Task: Copy every line that contains the string "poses" from the entries below.

Material for the task START

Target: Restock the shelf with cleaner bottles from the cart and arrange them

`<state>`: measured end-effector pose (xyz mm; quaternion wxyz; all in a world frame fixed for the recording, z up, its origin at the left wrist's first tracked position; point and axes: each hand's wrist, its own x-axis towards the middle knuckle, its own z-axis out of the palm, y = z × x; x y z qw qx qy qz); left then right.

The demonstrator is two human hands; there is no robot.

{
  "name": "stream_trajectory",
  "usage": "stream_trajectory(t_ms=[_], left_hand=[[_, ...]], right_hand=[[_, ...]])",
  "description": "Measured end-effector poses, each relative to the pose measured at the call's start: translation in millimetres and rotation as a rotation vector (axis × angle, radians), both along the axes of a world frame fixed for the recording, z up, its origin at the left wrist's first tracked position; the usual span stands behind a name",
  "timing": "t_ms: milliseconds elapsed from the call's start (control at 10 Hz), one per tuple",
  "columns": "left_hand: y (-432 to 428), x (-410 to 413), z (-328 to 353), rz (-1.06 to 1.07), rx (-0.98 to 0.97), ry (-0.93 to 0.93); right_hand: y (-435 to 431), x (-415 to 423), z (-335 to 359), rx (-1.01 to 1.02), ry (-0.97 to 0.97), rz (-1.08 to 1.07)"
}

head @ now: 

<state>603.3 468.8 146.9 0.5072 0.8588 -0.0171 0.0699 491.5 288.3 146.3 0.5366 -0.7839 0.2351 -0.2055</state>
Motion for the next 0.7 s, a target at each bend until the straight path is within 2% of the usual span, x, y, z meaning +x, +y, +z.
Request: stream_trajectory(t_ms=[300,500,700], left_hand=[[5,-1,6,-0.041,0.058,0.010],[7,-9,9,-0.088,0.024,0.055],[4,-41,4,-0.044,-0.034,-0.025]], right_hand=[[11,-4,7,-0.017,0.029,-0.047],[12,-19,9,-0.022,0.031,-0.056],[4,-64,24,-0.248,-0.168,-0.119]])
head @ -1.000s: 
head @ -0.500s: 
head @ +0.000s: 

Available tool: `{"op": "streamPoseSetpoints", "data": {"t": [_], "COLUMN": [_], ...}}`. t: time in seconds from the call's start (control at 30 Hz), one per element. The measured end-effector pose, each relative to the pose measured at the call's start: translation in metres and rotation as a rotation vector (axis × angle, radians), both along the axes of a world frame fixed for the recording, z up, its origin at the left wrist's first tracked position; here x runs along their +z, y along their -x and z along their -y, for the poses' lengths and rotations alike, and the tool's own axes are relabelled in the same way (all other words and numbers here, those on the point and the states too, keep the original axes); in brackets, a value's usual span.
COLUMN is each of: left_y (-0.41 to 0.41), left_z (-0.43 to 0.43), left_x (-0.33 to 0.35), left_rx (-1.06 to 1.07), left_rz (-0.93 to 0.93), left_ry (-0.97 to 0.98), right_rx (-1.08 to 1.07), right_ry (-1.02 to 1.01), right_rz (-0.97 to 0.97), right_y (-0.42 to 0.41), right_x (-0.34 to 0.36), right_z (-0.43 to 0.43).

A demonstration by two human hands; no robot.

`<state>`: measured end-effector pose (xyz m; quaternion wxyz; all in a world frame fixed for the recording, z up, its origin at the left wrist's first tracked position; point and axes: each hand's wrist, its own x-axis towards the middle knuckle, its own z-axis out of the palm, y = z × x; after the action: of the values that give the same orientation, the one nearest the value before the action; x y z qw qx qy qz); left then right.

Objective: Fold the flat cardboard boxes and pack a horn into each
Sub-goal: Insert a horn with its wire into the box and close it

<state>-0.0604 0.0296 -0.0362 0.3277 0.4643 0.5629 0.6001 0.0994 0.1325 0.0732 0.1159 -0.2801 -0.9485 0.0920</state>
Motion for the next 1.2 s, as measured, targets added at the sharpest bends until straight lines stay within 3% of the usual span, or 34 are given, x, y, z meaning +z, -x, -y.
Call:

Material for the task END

Answer section:
  "description": "Measured end-effector poses, each relative to the pose measured at the call's start: translation in millimetres and rotation as a rotation vector (axis × angle, radians), both along the axes of a world frame fixed for the recording, z up, its origin at the left wrist's first tracked position; the usual span stands behind a name",
Available tool: `{"op": "streamPoseSetpoints", "data": {"t": [_], "COLUMN": [_], ...}}`. t: time in seconds from the call's start (control at 30 Hz), one per element. The measured end-effector pose, each relative to the pose measured at the call's start: translation in metres and rotation as a rotation vector (axis × angle, radians), both along the axes of a world frame fixed for the recording, z up, its origin at the left wrist's first tracked position; here x runs along their +z, y along their -x and z along their -y, for the poses' lengths and rotations alike, and the tool's own axes are relabelled in the same way (all other words and numbers here, those on the point and the states too, keep the original axes); in brackets, a value's usual span.

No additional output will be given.